▶ _Your task_
Report each line of the material below where the word "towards" can be found.

▶ _Task material_
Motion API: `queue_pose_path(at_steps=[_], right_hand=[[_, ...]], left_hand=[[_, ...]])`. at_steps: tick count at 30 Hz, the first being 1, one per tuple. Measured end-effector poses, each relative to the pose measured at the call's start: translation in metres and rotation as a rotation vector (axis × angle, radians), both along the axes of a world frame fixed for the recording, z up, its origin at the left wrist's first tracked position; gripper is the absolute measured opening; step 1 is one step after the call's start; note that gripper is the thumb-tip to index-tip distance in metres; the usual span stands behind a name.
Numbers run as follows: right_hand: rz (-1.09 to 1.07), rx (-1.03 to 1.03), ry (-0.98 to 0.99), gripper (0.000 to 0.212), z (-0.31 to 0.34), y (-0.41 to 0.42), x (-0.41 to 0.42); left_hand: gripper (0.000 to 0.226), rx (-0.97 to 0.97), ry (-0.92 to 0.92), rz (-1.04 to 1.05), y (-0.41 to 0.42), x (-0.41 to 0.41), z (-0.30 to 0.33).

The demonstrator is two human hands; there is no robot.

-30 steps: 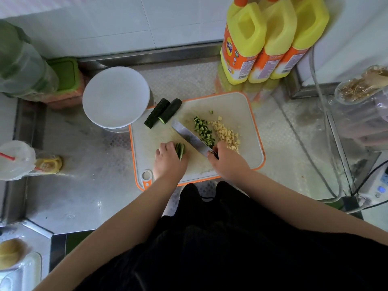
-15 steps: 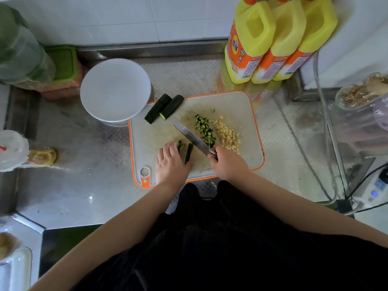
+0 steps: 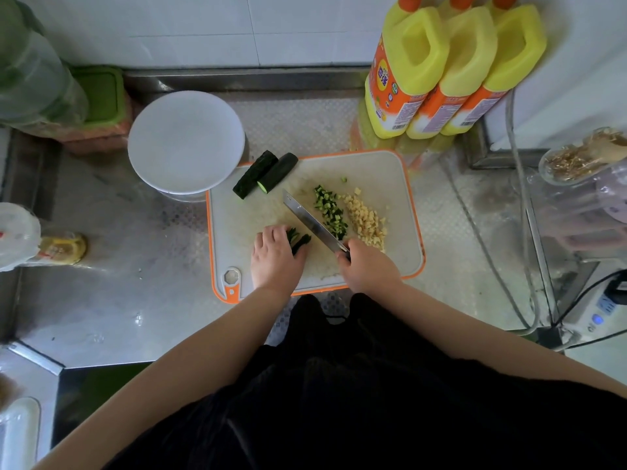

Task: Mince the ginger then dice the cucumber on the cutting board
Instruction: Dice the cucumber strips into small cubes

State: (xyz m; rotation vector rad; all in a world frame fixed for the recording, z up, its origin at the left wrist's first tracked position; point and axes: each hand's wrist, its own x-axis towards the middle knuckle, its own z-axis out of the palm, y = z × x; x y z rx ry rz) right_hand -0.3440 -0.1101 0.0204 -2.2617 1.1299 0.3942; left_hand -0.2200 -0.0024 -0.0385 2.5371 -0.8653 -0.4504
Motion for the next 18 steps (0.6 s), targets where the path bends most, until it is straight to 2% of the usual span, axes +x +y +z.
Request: queue_pose_path(at_steps=[6, 11, 18], right_hand=[[0.021, 0.008, -0.027, 0.025, 0.002, -0.003, 0.001], [0.142, -0.04, 0.025, 0.02, -0.001, 0.001, 0.005], [0.219, -0.093, 0.078, 0.019, 0.002, -0.003, 0.011]], left_hand=[[0.041, -0.027, 0.025, 0.022, 0.002, 0.003, 0.001], [0.021, -0.271, -0.056, -0.078, 0.019, 0.002, -0.006], [0.009, -0.277, -0.026, -0.135, 0.013, 0.01, -0.015]])
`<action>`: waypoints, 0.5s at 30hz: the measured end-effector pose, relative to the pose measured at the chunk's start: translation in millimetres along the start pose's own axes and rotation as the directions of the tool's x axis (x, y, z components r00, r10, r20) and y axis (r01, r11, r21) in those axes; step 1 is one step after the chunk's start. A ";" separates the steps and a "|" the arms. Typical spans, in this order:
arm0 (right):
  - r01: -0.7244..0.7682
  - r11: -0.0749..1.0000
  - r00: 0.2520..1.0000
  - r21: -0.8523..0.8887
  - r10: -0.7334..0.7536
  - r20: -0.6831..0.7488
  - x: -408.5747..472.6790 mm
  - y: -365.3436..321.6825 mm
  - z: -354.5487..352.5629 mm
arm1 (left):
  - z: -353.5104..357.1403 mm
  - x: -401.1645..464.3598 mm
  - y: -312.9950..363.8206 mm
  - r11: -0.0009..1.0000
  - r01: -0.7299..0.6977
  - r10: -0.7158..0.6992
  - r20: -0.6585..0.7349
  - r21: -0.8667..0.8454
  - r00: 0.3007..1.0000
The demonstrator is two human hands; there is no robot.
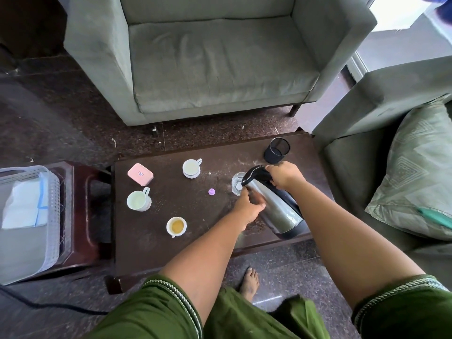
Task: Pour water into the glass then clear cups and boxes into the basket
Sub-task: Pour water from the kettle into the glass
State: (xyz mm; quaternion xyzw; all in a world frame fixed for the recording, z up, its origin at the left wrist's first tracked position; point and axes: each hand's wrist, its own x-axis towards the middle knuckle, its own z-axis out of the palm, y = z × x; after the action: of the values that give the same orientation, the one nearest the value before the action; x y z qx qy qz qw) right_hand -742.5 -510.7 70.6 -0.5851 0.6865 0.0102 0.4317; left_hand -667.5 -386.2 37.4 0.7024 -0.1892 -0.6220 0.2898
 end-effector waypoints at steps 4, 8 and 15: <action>0.006 1.000 0.999 -0.012 -0.006 0.038 1.4 1.5 -1.8 | 1.0 -0.3 -0.4 1.000 -0.008 0.008 0.001 0.011 1.000; 0.012 1.000 1.000 -0.019 -0.012 0.022 -1.8 2.9 -1.6 | 1.2 -0.9 -1.0 1.000 0.001 -0.001 0.001 0.021 1.000; -0.004 1.000 1.000 0.010 0.004 0.023 -3.2 5.5 -1.7 | 1.5 0.7 -2.9 0.999 0.003 -0.003 -0.006 0.032 1.000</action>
State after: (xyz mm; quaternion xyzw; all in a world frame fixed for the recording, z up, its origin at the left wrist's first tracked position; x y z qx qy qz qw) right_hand -748.2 -507.3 70.9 -0.5813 0.6828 0.0143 0.4423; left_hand -669.2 -384.7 34.9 0.7089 -0.1972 -0.6174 0.2783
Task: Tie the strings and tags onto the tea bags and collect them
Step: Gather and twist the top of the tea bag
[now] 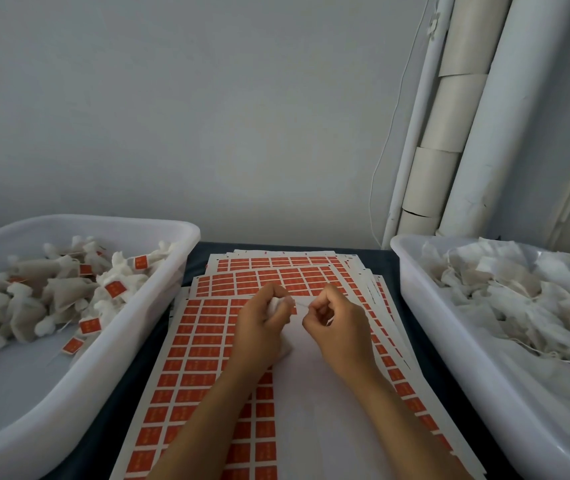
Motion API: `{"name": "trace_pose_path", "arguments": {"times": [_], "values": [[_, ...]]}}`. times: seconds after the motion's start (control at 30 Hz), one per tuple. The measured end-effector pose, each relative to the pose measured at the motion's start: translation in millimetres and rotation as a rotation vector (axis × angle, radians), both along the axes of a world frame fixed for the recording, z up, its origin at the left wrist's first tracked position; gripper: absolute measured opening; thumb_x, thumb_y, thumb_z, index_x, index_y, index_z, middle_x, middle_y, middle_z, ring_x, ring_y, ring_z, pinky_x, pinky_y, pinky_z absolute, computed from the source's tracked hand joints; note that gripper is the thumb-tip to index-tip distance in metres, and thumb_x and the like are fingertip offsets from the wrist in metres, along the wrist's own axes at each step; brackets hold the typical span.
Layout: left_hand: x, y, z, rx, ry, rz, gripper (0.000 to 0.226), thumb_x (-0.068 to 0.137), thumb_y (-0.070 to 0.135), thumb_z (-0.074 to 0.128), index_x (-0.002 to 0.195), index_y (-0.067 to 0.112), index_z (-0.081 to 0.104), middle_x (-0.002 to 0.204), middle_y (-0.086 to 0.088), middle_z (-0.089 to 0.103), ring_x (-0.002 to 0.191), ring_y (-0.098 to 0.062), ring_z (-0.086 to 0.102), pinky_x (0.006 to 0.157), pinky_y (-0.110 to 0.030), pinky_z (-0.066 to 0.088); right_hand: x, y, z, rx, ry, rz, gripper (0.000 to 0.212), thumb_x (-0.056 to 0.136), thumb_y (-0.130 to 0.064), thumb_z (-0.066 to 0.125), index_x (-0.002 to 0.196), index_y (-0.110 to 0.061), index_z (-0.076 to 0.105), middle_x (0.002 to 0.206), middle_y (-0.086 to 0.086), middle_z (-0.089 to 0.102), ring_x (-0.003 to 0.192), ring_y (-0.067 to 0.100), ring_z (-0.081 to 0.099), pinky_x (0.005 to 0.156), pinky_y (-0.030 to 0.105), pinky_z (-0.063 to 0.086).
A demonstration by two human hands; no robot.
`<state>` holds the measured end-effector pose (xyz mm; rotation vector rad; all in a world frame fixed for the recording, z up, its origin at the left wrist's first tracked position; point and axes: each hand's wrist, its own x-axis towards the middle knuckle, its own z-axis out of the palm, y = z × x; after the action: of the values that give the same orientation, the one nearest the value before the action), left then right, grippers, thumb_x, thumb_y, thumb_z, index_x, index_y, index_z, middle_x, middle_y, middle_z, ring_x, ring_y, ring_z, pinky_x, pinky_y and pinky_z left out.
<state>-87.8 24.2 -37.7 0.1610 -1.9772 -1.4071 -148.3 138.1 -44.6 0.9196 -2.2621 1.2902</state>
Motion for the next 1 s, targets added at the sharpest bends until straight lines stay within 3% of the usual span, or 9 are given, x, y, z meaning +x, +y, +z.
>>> {"name": "trace_pose_path", "arguments": {"times": [0.13,0.33,0.5,0.6,0.7,0.9,1.0], "values": [[0,-2,1,0.158,-0.021,0.010,0.022,0.095,0.018,0.050,0.074,0.016,0.058,0.067,0.003,0.057,0.062,-0.006,0.050,0.056,-0.013,0.043,-5,5,2,-0.031,-0.064,-0.084,0.019,0.082,-0.020,0.067,0.076,-0.027,0.051,0.069,-0.021,0.053,0.060,0.002,0.057,0.054,0.002,0.036],[-1,0,4,0.271,-0.176,0.038,0.034,0.096,0.034,0.046,0.067,0.020,0.058,0.060,0.010,0.056,0.066,-0.008,0.050,0.054,-0.014,0.039,-7,0,-1,-0.077,-0.155,-0.094,0.022,0.084,-0.022,0.065,0.076,-0.031,0.048,0.070,-0.028,0.050,0.061,0.000,0.057,0.053,0.003,0.034],[0,2,16,0.547,-0.379,-0.163,0.053,0.087,0.064,0.032,0.089,0.019,0.062,0.073,0.002,0.065,0.075,-0.014,0.060,0.073,-0.026,0.046,-10,-2,-1,-0.126,-0.209,-0.111,0.026,0.085,-0.020,0.065,0.073,-0.033,0.045,0.071,-0.026,0.051,0.061,0.000,0.056,0.051,0.002,0.033],[3,-5,14,0.636,-0.415,-0.275,0.051,0.092,0.057,0.035,0.086,0.014,0.062,0.068,-0.003,0.064,0.068,-0.015,0.059,0.081,-0.030,0.046,-11,-3,-3,-0.137,-0.211,-0.126,0.027,0.085,-0.020,0.064,0.072,-0.033,0.045,0.072,-0.026,0.052,0.062,0.000,0.056,0.050,0.002,0.034],[8,-9,11,0.730,-0.394,-0.390,0.033,0.096,0.037,0.041,0.096,0.012,0.062,0.082,-0.004,0.068,0.078,-0.017,0.063,0.078,-0.030,0.048,-12,-2,-5,-0.135,-0.216,-0.129,0.021,0.085,-0.020,0.064,0.076,-0.030,0.048,0.073,-0.027,0.051,0.063,-0.001,0.056,0.050,0.002,0.034],[15,-13,11,0.656,-0.222,-0.509,0.030,0.083,0.038,0.048,0.107,0.033,0.065,0.112,0.011,0.068,0.103,-0.013,0.065,0.074,-0.024,0.053,-7,-8,-8,-0.054,-0.207,-0.060,0.016,0.087,-0.021,0.064,0.080,-0.028,0.051,0.069,-0.024,0.050,0.060,-0.001,0.054,0.051,-0.001,0.038],[17,-11,13,0.550,-0.184,-0.485,0.028,0.084,0.040,0.050,0.097,0.036,0.074,0.113,0.013,0.067,0.104,-0.008,0.064,0.073,-0.021,0.054,-4,-9,-9,0.024,-0.166,0.024,0.010,0.087,-0.024,0.062,0.086,-0.027,0.053,0.076,-0.023,0.053,0.062,-0.006,0.053,0.056,-0.005,0.037]]}}
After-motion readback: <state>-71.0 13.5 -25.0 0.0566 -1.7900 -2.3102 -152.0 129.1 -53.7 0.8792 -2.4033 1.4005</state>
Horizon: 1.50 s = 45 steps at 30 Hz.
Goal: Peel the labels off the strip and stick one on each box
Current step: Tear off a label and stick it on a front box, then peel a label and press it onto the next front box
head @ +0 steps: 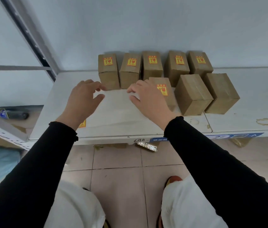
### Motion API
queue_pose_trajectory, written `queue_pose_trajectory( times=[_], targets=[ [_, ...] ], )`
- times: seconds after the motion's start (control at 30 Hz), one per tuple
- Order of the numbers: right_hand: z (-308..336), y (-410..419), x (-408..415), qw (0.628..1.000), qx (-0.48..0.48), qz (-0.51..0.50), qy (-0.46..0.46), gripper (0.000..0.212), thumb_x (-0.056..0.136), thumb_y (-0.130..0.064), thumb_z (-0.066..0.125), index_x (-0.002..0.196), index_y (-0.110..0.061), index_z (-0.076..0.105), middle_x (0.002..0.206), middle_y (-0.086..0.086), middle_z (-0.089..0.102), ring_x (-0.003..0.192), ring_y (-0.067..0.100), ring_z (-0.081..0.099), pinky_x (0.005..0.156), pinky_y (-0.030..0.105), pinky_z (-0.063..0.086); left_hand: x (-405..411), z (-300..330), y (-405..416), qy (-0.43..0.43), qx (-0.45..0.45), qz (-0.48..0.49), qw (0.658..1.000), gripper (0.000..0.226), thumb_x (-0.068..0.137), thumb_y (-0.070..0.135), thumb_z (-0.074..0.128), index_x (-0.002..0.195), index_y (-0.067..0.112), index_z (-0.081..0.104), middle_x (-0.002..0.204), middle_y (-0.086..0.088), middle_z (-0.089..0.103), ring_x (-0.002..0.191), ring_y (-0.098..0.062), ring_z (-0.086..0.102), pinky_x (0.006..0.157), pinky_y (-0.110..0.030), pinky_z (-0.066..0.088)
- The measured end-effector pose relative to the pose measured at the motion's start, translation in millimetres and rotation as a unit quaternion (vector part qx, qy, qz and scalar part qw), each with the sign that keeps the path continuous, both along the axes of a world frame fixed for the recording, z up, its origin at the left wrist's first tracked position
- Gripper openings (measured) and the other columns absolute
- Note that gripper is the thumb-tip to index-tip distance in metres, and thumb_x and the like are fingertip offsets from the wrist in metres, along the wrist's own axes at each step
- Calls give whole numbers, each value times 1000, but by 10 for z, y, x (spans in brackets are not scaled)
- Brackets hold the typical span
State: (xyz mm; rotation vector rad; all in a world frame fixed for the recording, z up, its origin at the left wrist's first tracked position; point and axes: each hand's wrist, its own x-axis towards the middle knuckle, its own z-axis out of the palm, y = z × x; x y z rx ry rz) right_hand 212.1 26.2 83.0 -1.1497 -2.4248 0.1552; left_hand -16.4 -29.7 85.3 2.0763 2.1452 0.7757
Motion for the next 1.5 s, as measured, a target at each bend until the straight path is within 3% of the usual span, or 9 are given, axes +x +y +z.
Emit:
queue_pose_trajectory(
  times=[0.1, 0.23, 0.4, 0.63, 0.83, 1.0, 1.07, 1.17, 1.5],
  targets=[
    [-152, -110, -303, 999, -33, 21, -5, 21, 99, -22, 55, 118, -22, 65, 109, -4, 61, 105, 15, 50, 79, 27, 41, -380, -86, -191, 4, -34, 17, 999, 21, 92, 22, 66, 112, 24, 70, 102, 2, 64, 98, -20, 57, 85, -37, 45],
    [-388, -245, -714, 996, -82, 29, -5, 22, 99, -22, 54, 119, -21, 64, 109, -4, 60, 103, 16, 50, 76, 25, 36, -770, -270, -377, -7, -72, 47, 996, 24, 90, 20, 68, 114, 23, 69, 103, 2, 64, 97, -19, 58, 82, -33, 42],
    [-667, -399, -1206, 990, -136, 32, 6, 27, 100, -21, 52, 125, -20, 63, 115, -2, 62, 108, 17, 53, 79, 24, 40, -1035, -541, -466, -19, -125, 54, 990, 29, 89, 19, 70, 118, 22, 67, 107, -1, 64, 97, -19, 58, 85, -34, 46],
    [-921, -455, -1706, 985, -170, -4, -9, 33, 98, -24, 58, 130, -15, 59, 122, 6, 60, 109, 24, 57, 86, 34, 49, -1107, -878, -402, 26, -228, 60, 971, 51, 92, 27, 66, 141, 17, 54, 130, -12, 54, 123, -30, 47, 101, -43, 42],
    [-1058, -459, -1784, 984, -177, -23, -25, 31, 95, -24, 61, 124, -14, 60, 114, 7, 58, 100, 24, 58, 81, 36, 53, -1084, -916, -318, 50, -215, 69, 973, 46, 84, 25, 75, 125, 14, 57, 121, -11, 54, 114, -31, 48, 90, -45, 45],
    [-1076, -487, -1761, 984, -178, -25, 11, 34, 95, -23, 62, 128, -19, 58, 116, 2, 59, 100, 20, 59, 78, 36, 55, -1080, -894, -279, -93, -211, 89, 969, 22, 84, 4, 66, 102, 11, 56, 99, -6, 59, 92, -26, 55, 68, -33, 43],
    [-1081, -503, -1735, 983, -178, -27, 23, 35, 95, -24, 63, 129, -21, 57, 118, 0, 59, 101, 18, 60, 77, 35, 55, -1092, -864, -279, -213, -212, 107, 948, 13, 87, 0, 59, 94, 11, 56, 85, -6, 64, 79, -23, 59, 61, -29, 43],
    [-1079, -532, -1700, 981, -179, -40, 59, 36, 94, -25, 66, 127, -20, 54, 116, 0, 60, 98, 17, 61, 76, 33, 54, -1106, -810, -317, -361, -210, 124, 900, 11, 92, 1, 61, 95, 11, 57, 79, -6, 68, 71, -19, 63, 63, -25, 48],
    [-1075, -552, -1682, 974, -189, -48, 113, 20, 100, -25, 58, 119, -20, 63, 109, -2, 60, 95, 12, 60, 79, 26, 52, -1063, -740, -345, -407, -203, 122, 882, 15, 96, 6, 61, 109, 11, 59, 93, -8, 73, 75, -16, 66, 67, -24, 49]
  ],
)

▶ _Exercise answer_
State: (xyz m; rotation vector rad; all in a world frame fixed for the recording, z up, its origin at the left wrist's first tracked position; point and axes: each hand's wrist, its own x-axis towards the middle knuckle, its own z-axis out of the palm, y = z × x; x y z rx ry rz) right_hand -0.3440 -0.1101 0.0204 -2.2617 1.1299 0.3942; left_hand -0.2200 -0.0024 -0.0385 2.5371 -0.8653 -0.4504
State: (xyz mm; quaternion xyzw; all in a world frame fixed for the recording, z up, its origin at the left wrist's first tracked position; point and axes: each hand's wrist, its own x-axis towards the middle knuckle, its own z-axis out of the palm, y = z × x; after the action: of the values that give the same orientation, the one nearest the value before the action; x y z qx qy qz qw) right_hand -742.5 -510.7 70.6 -0.5851 0.6865 0.0102 0.4317; left_hand -667.5 -386.2 37.4 0.7024 -0.1892 -0.6220 0.2898
`<state>` holds the measured end-effector pose (xyz mm; rotation vector rad; all in a world frame fixed for the recording, z up, its origin at the left wrist's first tracked position; point and axes: each hand's wrist, its own x-axis towards the middle knuckle, its own z-axis out of the palm, y = z × x; after the action: of the values that give the same orientation, the one nearest the value before the action), left then right, grippers, thumb_x, thumb_y, thumb_z, index_x, index_y, index_z, middle_x, middle_y, middle_z, ring_x, ring_y, ring_z, pinky_x, pinky_y and pinky_z left out.
State: (xyz mm; rotation vector rad; all in a world frame fixed for the recording, z up, its origin at the left wrist's first tracked position; point and axes: each hand's wrist, its own x-axis towards the middle knuckle, its own z-axis out of the palm, y = z × x; x y z rx ry rz) right_hand 212.1 26.2 83.0 -1.1497 -2.4248 0.1552; left_hand -16.4 -29.7 85.3 2.0763 2.1452 0.7757

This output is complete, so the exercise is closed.